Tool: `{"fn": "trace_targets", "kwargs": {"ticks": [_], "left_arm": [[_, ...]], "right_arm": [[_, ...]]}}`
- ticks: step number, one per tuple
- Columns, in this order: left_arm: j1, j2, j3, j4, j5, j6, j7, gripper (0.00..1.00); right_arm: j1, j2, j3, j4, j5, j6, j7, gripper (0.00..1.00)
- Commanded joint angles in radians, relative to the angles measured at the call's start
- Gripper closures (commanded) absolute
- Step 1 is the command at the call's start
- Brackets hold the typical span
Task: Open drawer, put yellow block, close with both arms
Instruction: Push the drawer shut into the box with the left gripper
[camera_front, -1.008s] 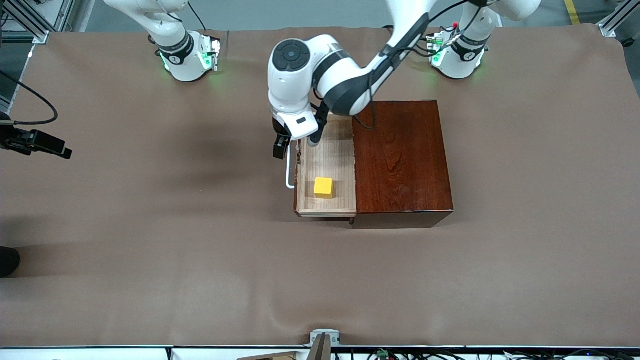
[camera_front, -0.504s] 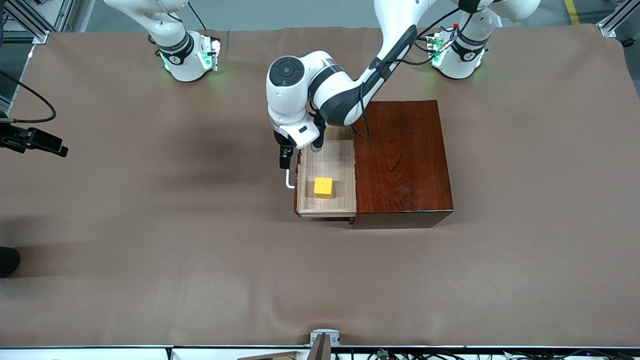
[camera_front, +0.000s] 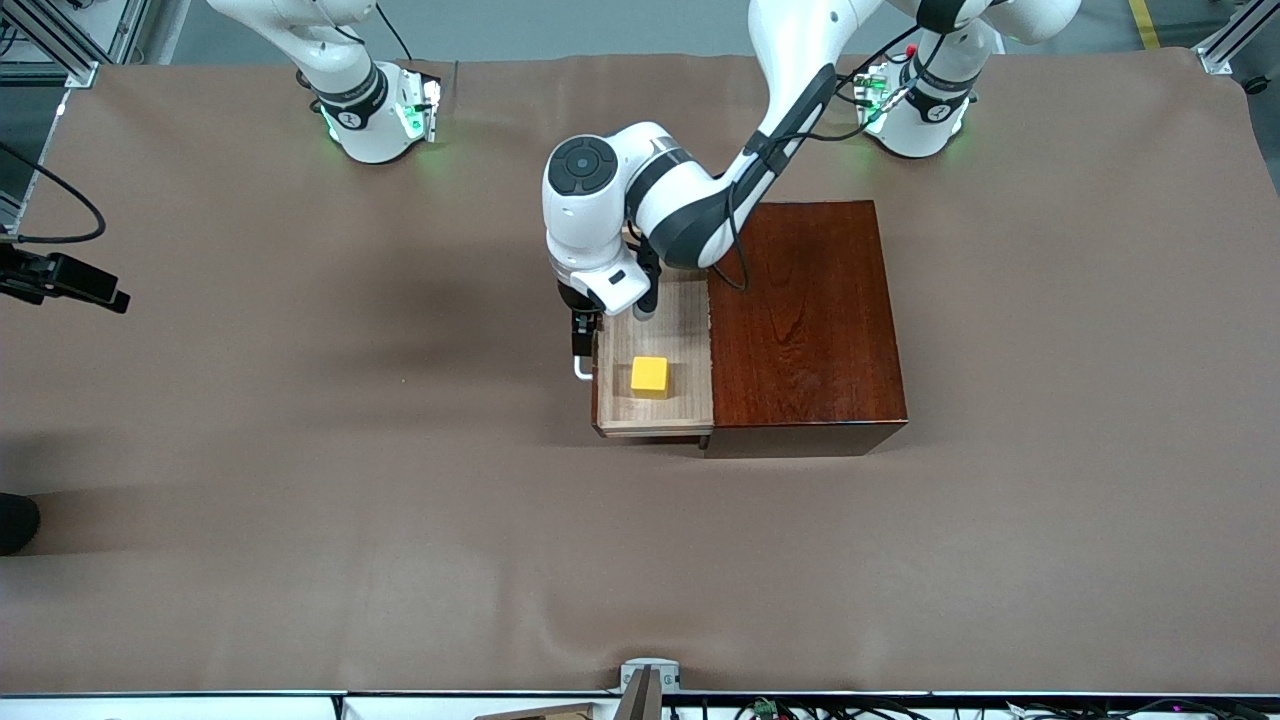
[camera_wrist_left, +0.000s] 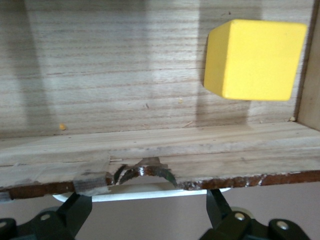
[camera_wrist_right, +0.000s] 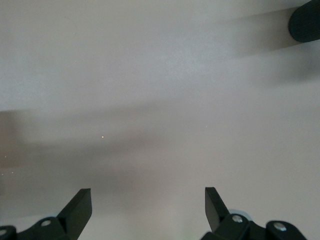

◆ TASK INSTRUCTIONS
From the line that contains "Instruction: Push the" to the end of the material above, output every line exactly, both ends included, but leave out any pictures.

◆ RESPONSE
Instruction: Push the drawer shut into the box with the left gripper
[camera_front, -1.008s] 
[camera_front, -0.504s] 
[camera_front, +0.000s] 
[camera_wrist_left, +0.000s] 
[camera_wrist_right, +0.000s] 

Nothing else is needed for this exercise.